_WORK ITEM:_
Will you return, word for word, only the lines from the top of the data below down to and including the one with "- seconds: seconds"?

---------------

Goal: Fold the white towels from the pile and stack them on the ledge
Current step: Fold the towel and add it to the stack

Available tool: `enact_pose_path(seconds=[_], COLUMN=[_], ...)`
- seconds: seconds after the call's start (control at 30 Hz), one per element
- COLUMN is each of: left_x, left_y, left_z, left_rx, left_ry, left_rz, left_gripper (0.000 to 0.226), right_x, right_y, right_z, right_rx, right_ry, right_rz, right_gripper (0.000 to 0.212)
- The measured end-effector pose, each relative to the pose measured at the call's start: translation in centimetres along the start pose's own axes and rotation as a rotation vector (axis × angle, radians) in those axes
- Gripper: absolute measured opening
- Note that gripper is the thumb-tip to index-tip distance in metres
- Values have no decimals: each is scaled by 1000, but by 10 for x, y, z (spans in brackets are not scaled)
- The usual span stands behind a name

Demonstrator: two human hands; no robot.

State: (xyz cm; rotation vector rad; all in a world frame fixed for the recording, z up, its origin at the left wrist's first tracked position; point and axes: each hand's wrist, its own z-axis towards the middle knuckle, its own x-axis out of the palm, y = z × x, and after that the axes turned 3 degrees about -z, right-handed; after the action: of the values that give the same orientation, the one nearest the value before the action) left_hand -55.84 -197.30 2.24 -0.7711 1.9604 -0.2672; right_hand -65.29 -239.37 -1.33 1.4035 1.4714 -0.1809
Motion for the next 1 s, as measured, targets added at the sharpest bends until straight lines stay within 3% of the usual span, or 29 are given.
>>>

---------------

_ANSWER SPACE:_
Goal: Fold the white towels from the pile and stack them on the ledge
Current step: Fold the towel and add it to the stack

Available tool: `enact_pose_path(seconds=[_], COLUMN=[_], ...)`
- seconds: seconds after the call's start (control at 30 Hz), one per element

The full answer has now been given.